↓
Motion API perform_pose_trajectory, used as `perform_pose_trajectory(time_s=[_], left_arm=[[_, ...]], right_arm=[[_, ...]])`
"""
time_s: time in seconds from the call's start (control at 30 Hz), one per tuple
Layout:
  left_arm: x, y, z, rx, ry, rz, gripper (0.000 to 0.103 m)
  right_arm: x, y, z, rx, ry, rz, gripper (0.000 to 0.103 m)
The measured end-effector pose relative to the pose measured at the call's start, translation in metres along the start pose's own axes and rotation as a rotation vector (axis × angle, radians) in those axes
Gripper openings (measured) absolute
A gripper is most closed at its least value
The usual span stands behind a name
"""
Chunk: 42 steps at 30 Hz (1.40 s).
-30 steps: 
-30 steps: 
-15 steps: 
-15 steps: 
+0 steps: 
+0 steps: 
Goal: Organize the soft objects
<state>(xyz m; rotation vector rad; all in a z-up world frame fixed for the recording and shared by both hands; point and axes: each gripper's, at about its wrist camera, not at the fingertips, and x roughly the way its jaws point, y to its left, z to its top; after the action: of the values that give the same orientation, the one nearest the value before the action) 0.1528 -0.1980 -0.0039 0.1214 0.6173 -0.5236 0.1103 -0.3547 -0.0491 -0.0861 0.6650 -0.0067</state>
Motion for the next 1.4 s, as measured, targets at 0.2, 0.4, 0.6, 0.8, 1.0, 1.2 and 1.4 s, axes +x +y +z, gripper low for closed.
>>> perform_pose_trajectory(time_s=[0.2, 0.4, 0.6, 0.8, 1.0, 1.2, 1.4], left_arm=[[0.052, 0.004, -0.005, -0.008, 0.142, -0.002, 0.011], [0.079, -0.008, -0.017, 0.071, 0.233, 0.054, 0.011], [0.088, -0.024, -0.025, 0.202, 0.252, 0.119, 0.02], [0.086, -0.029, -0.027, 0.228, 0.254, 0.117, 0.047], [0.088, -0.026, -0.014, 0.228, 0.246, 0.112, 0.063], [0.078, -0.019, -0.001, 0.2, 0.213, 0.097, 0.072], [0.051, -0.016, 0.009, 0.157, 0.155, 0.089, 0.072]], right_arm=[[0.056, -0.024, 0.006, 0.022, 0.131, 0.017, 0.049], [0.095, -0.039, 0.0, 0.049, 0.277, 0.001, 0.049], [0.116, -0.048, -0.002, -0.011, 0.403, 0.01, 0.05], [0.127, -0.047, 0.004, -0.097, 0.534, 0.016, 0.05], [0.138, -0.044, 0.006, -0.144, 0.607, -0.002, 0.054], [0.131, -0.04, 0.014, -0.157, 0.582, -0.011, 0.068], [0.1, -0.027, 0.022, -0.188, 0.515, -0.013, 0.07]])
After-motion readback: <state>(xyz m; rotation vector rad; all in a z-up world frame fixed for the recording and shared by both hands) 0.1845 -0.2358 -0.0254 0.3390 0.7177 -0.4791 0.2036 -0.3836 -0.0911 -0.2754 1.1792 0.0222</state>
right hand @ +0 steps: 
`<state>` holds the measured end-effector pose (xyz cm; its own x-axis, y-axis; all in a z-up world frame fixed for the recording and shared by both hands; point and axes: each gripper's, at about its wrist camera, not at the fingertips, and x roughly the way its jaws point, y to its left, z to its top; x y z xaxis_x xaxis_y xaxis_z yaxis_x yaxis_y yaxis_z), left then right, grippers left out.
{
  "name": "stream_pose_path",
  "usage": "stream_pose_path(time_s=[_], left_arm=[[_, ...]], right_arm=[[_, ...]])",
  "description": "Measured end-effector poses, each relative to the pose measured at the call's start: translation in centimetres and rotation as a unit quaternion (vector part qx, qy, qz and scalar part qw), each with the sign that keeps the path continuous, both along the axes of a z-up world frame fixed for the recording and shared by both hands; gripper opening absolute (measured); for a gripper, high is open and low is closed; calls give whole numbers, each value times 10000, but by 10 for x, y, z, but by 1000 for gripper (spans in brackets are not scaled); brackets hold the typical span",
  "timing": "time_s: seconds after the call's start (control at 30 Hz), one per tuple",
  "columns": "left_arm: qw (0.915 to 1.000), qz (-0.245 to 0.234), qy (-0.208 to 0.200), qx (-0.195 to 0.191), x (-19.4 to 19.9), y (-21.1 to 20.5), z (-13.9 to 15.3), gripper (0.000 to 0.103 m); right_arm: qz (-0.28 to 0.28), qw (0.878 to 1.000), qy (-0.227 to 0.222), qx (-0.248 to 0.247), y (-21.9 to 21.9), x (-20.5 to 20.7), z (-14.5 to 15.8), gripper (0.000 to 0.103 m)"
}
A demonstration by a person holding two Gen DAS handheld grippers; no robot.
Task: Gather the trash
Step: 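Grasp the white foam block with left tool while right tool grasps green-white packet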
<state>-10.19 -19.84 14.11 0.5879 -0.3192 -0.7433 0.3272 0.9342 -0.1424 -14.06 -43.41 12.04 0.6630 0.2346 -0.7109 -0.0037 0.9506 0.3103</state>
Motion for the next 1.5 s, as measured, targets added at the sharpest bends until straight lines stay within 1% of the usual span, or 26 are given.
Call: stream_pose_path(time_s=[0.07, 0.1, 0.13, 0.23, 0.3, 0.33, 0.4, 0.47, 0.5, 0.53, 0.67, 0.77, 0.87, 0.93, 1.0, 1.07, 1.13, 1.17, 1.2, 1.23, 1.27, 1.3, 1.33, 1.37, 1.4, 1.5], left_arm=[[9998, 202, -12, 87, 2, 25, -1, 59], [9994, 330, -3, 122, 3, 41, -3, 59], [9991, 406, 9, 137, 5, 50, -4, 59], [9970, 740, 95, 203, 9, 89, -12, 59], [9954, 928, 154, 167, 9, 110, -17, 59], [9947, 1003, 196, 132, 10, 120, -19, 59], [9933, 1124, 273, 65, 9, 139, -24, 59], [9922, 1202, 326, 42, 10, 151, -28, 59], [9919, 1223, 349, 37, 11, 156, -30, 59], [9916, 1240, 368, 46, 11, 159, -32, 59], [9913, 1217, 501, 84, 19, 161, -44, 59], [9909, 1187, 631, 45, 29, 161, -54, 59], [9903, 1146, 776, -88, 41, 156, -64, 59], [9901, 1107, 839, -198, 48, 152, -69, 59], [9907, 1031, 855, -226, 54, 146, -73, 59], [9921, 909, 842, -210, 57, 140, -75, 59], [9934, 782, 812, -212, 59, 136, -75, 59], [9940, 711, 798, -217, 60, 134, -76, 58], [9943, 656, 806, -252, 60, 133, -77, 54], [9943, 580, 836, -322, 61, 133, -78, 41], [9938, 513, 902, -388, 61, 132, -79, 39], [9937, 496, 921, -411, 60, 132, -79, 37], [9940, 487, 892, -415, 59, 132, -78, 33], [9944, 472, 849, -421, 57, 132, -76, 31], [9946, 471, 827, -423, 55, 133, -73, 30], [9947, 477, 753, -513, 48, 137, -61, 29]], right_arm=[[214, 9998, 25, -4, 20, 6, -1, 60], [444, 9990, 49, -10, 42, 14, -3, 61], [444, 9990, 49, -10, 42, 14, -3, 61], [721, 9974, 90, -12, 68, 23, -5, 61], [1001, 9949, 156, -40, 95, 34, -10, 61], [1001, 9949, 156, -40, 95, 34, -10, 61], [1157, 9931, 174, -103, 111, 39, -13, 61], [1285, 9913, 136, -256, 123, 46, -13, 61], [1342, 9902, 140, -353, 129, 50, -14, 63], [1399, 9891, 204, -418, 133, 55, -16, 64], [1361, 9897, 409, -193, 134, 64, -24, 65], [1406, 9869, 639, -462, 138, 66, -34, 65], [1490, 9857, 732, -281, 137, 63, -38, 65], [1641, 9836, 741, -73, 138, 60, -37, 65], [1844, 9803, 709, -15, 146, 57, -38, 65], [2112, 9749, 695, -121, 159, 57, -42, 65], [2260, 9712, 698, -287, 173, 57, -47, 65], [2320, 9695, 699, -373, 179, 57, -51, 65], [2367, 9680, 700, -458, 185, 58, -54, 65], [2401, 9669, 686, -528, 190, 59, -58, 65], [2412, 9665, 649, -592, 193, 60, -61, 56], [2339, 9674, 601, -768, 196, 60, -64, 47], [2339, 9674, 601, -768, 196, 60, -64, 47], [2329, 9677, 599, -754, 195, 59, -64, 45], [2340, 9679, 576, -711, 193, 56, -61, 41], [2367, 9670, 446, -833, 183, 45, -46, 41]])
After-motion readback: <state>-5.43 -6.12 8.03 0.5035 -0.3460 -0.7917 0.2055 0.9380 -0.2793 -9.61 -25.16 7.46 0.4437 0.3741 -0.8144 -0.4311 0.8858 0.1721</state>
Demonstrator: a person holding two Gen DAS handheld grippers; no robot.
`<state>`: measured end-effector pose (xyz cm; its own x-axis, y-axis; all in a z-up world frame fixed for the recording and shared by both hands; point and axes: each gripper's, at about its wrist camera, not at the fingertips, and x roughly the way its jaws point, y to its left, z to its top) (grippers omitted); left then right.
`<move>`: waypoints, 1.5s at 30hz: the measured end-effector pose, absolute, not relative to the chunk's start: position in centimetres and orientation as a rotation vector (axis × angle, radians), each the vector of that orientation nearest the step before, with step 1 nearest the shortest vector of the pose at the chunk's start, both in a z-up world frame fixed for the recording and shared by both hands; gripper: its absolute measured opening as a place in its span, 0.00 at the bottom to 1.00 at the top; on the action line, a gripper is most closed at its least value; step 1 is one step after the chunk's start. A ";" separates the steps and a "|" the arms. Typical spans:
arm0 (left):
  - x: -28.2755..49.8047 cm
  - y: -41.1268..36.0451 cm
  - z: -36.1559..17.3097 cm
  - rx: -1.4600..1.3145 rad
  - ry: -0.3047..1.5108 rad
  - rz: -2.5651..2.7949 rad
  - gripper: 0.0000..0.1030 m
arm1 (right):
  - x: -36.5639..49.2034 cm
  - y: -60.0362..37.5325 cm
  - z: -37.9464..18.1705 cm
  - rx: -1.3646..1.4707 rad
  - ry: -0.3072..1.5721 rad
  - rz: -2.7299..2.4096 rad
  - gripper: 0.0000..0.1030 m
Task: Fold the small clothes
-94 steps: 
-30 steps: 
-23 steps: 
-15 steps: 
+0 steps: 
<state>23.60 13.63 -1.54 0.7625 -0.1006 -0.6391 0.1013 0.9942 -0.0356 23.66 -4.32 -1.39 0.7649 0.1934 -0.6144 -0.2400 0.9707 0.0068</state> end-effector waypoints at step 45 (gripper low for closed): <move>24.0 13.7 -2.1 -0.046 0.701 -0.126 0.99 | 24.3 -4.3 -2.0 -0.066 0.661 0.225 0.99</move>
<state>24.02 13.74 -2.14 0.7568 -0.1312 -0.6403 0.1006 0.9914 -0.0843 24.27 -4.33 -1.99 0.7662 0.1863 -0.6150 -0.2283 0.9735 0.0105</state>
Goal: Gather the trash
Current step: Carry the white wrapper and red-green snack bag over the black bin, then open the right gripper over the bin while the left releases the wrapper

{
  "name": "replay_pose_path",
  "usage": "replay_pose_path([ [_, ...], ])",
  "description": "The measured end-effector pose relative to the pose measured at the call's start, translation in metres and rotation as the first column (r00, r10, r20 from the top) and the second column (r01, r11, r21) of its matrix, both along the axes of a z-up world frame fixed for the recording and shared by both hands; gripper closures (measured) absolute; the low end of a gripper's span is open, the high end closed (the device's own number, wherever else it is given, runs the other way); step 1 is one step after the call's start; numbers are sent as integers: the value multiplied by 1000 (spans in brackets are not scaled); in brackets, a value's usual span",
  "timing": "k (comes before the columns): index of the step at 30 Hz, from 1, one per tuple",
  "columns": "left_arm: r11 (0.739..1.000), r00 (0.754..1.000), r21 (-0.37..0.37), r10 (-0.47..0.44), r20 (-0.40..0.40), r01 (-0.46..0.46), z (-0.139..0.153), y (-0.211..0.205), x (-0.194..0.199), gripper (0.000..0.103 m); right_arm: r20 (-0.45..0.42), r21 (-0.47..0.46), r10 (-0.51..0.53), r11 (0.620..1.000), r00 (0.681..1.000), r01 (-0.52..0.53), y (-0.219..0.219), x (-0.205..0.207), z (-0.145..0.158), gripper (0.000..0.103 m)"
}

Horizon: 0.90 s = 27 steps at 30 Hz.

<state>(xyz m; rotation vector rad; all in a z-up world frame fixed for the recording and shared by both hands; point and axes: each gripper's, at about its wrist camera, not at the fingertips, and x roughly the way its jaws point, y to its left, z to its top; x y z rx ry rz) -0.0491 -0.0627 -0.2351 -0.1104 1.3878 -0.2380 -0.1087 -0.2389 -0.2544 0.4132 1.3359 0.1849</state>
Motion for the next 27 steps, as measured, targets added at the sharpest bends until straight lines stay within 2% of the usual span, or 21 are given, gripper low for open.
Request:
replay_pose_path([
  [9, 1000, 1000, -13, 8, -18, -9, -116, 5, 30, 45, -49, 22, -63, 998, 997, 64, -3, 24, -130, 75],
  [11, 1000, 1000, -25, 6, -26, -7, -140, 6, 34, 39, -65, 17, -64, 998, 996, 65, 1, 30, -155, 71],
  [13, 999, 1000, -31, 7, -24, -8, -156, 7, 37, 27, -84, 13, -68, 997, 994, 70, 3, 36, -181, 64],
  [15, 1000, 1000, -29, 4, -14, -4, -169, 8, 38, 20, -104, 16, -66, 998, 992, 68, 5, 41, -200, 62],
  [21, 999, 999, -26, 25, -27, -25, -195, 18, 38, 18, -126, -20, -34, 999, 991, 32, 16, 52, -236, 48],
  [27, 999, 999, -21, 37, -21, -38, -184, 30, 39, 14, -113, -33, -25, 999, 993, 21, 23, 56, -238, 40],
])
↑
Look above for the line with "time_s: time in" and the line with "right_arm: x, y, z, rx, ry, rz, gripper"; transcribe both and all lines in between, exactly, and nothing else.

time_s: time in seconds from the call's start (control at 30 Hz), one per tuple
Layout:
  left_arm: x, y, z, rx, ry, rz, gripper (0.000 to 0.103 m)
  right_arm: x, y, z, rx, ry, rz, gripper (0.000 to 0.103 m)

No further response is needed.